▶ _Exercise aim_
Copy out the entries below exactly as they stand, but only from the line containing "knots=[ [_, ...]" through the line containing "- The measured".

--- Task inputs Enclosed Below ---

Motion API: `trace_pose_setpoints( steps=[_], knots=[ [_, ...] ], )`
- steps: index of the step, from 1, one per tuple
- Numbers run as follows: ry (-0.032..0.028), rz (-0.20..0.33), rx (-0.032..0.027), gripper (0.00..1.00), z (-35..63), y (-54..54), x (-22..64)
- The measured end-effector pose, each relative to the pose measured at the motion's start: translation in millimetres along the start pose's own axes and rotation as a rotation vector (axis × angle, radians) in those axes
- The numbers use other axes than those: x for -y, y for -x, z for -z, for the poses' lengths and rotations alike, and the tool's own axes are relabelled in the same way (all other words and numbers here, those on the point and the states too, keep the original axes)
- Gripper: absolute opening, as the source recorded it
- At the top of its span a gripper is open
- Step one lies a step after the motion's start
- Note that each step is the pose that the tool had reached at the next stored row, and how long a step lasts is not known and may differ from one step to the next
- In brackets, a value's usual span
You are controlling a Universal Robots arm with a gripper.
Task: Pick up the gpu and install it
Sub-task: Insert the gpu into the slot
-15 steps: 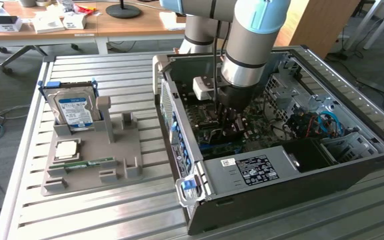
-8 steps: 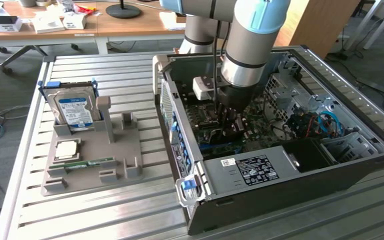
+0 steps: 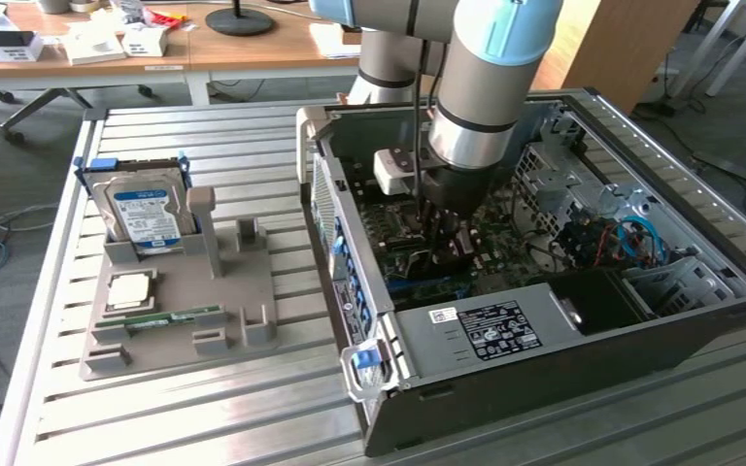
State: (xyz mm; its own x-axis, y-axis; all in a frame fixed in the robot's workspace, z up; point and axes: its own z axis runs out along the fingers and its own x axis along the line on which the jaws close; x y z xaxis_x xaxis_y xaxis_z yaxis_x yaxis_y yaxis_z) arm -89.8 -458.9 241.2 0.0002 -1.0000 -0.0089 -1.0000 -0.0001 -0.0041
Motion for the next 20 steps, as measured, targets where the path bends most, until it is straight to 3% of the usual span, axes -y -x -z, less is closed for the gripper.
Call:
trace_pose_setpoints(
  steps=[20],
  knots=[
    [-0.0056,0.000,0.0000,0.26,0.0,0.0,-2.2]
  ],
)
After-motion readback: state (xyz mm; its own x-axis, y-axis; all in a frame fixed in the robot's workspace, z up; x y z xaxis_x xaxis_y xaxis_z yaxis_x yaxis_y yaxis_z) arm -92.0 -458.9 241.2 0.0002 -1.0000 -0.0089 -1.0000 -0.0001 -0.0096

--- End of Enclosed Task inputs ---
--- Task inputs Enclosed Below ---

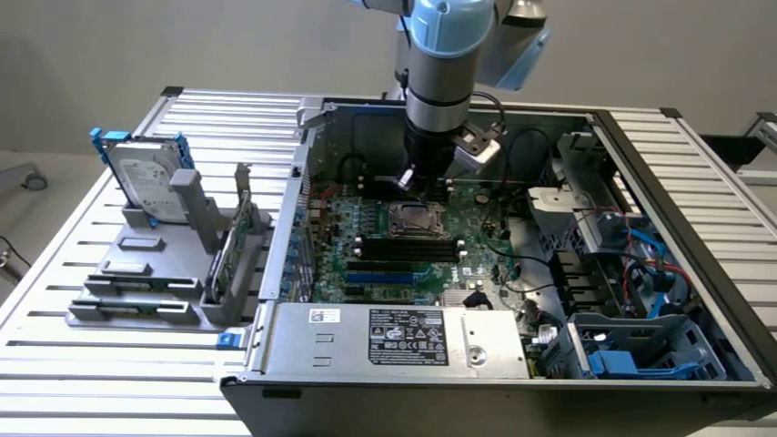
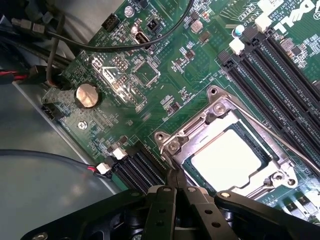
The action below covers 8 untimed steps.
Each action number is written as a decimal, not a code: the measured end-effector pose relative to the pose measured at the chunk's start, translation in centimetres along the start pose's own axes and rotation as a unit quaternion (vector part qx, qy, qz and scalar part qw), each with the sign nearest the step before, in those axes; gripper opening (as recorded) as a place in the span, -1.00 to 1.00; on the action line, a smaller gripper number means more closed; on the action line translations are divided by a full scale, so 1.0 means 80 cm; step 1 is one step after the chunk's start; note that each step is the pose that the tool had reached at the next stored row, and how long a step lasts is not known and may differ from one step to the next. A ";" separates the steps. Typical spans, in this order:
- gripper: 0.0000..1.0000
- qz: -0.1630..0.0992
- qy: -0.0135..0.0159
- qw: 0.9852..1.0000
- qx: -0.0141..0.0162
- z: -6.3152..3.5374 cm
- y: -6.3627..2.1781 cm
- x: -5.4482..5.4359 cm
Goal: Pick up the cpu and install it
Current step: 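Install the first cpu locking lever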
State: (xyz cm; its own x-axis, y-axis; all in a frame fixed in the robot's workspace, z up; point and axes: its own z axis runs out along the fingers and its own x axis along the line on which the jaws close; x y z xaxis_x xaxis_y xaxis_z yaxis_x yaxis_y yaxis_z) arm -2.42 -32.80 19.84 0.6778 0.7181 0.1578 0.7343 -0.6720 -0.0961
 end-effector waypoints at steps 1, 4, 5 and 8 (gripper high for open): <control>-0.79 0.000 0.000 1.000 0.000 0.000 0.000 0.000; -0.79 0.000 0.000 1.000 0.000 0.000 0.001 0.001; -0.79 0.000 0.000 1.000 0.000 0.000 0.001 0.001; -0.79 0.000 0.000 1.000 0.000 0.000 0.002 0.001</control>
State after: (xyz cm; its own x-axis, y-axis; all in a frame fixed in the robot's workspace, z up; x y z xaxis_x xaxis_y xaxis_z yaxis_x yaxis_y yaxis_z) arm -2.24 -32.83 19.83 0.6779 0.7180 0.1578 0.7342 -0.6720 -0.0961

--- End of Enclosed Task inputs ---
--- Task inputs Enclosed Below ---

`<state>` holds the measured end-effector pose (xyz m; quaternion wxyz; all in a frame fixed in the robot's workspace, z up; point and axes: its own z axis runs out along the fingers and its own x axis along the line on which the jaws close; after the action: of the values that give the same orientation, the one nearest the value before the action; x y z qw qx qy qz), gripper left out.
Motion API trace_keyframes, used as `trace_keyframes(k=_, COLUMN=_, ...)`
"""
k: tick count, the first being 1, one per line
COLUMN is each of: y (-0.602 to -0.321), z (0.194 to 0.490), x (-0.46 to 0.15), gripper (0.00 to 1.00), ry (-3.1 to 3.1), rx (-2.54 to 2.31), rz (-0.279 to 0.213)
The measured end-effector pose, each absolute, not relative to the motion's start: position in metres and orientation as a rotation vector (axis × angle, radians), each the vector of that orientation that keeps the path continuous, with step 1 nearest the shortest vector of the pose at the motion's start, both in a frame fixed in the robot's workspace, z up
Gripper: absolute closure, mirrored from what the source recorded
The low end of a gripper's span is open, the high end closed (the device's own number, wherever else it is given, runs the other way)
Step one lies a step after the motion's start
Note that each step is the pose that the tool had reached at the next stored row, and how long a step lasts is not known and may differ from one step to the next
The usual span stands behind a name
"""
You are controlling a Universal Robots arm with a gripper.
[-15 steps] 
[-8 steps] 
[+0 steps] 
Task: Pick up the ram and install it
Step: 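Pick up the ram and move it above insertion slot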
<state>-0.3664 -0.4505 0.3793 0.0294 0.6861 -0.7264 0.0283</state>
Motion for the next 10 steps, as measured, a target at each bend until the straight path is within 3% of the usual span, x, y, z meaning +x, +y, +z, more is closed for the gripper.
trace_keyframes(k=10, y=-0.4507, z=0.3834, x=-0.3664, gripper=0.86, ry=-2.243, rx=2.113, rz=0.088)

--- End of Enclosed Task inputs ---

▶ _Answer for this exercise_
Motion API: `trace_pose_setpoints( steps=[_], knots=[ [_, ...] ], )`
- steps: index of the step, from 1, one per tuple
- Numbers run as follows: ry (-0.032..0.028), rz (-0.20..0.33), rx (-0.032..0.027), gripper (0.00..1.00), z (-35..63), y (-54..54), x (-22..64)
- The measured end-effector pose, each relative to the pose measured at the motion's start: translation in millimetres along the start pose's own axes and rotation as a rotation vector (axis × angle, radians) in those axes

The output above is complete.